Even if you don’t know much about heads-up, you should already realize that you are going to play a lot more hands. Playing more aggressively by betting on these hands will force the other player to either call or fold. By forcing them into the decision, you are making the game tougher for them.

Getting the Bigger Chip Stack:

In heads up play, the only way to win is to knock the other guy out. To do this effectively, you have to have a bigger stack than they do. Why? Because by having the larger stack you can continually exert pressure by placing more, and bigger, bets.

Of course, this strategy only works when the blinds are significant. By forcing the small stack to commit to a hand, you will force them to go all-in or fold. Since most of the time their hands will not be good enough to justify an all-in, placing a bet that is large enough to force them into a decision will more often than not yield more chips for you.

Playing Short Stacked:

On the other side of the coin, a short-stacked player has to be able to risk their entire stack at any time to try to steal enough chips to get ahead. If you have a stack that is at least somewhat dangerous—one that would require the other player to risk a significant portion of their chips—you can afford to take some chances by moving all-in more often than you normally would. By moving all-in with moderate or strong hands, you’ll force the other player to commit to his hand or fold.

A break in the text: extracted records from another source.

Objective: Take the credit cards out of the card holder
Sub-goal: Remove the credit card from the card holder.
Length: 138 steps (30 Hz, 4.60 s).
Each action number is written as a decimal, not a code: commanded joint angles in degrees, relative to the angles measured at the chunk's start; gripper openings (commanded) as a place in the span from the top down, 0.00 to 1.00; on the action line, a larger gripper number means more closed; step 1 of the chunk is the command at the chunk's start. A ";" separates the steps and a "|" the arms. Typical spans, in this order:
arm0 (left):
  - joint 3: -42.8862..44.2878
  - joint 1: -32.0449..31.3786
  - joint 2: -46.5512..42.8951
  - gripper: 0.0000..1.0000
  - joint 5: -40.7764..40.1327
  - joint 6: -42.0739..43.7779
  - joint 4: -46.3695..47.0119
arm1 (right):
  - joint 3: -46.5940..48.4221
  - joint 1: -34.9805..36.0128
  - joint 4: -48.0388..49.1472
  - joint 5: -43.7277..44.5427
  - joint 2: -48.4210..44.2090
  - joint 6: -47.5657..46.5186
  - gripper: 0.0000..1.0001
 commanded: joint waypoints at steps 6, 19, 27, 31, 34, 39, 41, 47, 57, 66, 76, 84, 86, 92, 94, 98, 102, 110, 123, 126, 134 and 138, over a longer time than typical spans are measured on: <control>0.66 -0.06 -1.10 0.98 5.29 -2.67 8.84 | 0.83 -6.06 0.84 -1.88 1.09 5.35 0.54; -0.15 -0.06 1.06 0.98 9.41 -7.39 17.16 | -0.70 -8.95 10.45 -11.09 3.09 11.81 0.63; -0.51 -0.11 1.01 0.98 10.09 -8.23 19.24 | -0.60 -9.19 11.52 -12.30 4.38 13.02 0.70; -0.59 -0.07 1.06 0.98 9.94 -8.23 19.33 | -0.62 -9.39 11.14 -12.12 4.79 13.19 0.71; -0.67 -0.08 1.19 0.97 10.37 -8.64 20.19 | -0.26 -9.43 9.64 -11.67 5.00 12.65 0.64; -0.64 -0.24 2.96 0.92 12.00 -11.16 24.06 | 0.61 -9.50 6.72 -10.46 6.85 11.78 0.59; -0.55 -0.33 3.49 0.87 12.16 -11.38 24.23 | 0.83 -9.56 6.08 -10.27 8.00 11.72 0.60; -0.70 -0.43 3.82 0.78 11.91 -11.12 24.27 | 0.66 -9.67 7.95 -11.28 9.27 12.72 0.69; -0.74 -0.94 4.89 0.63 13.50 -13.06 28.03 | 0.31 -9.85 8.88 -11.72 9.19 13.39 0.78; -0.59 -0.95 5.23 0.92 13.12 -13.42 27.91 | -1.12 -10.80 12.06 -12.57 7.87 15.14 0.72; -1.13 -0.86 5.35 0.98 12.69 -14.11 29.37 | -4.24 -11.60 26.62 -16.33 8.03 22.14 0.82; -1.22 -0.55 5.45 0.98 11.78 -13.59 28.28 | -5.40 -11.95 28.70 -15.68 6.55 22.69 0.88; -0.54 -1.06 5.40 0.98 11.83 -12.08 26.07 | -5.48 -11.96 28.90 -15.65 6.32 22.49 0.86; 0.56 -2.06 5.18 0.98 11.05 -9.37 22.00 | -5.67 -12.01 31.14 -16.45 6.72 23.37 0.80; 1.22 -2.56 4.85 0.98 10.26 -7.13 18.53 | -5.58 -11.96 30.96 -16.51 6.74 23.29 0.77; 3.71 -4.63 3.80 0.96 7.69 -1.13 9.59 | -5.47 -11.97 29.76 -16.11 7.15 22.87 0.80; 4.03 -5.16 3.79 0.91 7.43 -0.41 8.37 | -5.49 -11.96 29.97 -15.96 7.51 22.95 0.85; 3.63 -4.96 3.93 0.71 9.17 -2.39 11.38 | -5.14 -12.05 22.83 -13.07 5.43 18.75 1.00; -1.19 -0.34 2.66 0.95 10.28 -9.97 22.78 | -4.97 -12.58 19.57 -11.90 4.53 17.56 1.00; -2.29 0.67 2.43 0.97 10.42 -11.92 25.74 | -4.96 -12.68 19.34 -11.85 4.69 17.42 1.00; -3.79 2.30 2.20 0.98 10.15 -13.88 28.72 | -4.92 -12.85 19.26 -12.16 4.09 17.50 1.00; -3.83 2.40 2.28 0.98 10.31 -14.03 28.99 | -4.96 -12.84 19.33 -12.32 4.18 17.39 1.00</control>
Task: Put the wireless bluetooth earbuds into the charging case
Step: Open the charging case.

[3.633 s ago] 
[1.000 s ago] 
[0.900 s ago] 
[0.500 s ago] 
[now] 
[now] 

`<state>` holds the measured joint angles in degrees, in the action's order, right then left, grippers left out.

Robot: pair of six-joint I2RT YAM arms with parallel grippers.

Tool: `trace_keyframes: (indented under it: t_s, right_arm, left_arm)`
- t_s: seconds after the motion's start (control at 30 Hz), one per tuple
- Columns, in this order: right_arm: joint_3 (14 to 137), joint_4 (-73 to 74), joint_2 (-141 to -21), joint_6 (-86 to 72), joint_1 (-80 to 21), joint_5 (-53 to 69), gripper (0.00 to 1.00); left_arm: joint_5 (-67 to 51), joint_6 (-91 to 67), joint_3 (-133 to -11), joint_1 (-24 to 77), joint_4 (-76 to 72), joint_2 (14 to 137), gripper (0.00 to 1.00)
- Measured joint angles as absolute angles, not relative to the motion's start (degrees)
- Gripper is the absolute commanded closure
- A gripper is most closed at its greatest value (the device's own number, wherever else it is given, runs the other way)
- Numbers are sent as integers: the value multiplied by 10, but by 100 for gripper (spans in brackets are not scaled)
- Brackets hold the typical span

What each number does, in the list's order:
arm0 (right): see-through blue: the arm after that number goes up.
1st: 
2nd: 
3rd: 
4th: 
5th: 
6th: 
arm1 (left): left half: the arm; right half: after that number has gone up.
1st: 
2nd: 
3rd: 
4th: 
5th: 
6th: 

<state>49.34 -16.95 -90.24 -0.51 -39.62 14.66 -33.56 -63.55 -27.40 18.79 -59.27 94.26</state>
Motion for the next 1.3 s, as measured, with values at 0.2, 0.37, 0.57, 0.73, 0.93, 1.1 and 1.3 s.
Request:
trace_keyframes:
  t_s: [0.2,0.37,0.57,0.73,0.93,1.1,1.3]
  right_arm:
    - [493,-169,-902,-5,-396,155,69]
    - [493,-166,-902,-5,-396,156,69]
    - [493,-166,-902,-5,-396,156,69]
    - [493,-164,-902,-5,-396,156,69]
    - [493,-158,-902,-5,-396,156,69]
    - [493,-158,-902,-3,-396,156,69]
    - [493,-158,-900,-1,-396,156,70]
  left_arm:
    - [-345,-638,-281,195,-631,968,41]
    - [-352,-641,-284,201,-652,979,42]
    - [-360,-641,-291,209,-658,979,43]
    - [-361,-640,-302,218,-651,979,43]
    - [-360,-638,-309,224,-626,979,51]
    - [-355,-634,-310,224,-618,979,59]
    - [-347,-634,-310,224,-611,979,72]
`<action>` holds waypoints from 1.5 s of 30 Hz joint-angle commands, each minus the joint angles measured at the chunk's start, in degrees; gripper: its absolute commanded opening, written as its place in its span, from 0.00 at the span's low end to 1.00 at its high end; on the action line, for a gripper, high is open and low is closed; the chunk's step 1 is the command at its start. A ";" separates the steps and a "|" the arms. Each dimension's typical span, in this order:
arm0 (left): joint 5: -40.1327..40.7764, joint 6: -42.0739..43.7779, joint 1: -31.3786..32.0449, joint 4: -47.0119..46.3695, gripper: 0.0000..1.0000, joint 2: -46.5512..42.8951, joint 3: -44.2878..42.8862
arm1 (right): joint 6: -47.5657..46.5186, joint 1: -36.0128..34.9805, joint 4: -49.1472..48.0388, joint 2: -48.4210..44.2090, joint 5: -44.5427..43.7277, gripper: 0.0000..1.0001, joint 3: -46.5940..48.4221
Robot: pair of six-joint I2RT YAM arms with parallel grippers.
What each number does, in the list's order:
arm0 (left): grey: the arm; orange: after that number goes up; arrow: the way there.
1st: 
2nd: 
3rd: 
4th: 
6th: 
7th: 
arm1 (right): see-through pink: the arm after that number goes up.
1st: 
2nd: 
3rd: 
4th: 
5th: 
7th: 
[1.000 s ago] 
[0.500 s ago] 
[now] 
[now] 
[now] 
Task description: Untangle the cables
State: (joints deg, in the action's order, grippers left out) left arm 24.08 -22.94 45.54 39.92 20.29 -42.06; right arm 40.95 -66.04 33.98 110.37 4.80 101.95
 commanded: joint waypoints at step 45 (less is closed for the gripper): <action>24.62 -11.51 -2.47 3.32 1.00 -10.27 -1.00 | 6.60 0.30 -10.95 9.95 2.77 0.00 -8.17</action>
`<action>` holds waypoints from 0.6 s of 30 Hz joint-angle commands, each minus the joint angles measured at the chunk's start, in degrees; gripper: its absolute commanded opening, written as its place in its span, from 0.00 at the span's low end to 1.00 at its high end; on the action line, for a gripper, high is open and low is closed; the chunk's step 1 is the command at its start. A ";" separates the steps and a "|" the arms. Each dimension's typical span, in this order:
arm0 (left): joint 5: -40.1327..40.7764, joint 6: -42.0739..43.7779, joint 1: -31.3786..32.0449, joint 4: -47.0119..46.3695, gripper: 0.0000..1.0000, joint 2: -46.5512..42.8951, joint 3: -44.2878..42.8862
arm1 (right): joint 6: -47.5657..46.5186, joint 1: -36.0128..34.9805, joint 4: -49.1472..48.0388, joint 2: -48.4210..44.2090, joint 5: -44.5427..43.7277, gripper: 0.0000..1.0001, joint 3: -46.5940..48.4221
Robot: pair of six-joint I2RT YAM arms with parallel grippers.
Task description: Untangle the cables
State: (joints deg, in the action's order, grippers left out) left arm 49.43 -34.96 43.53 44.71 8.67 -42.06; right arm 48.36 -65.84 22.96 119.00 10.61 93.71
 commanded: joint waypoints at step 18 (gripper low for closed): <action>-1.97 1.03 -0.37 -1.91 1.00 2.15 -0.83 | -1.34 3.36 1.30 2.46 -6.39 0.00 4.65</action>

If you do this a few times and they fold, they will probably start thinking you are bluffing them. This will allow you to move all-in with a strong hand and be much more likely to get a call. You’ll probably have to double up some time, and you may as well force them to decide whether to call rather than be faced with the decision yourself.

Beware the Limper:

In heads-up, you want to be doubly careful of someone who limps in. A limper often has a big hand, one they think they can use to sucker you with. If you see a player limp in pre-flop, then call a bet after the flop, this is almost a sure fire sign they are sitting on something big. Unless they have a drawing had, expect them to hammer you on the turn or the river.

Catching a Piece of the Flop:

If you hit a pair on the flop, the odds are you are ahead even if you only have mid or low pair. It all goes back to the fact that there are only 2 other cards out there, and it’s very unlikely the other player hit their flop at the same time.

Getting Into the Other Player’s Head:

In heads-up, if you can win a number of hands back to back, you may start getting to your opponent's psyche. Since it’s down to you and them, and poker players don’t like to lose, winning a number of hands in a row can often force the other player to do something stupid. Watch for this and be ready to pounce if it happens.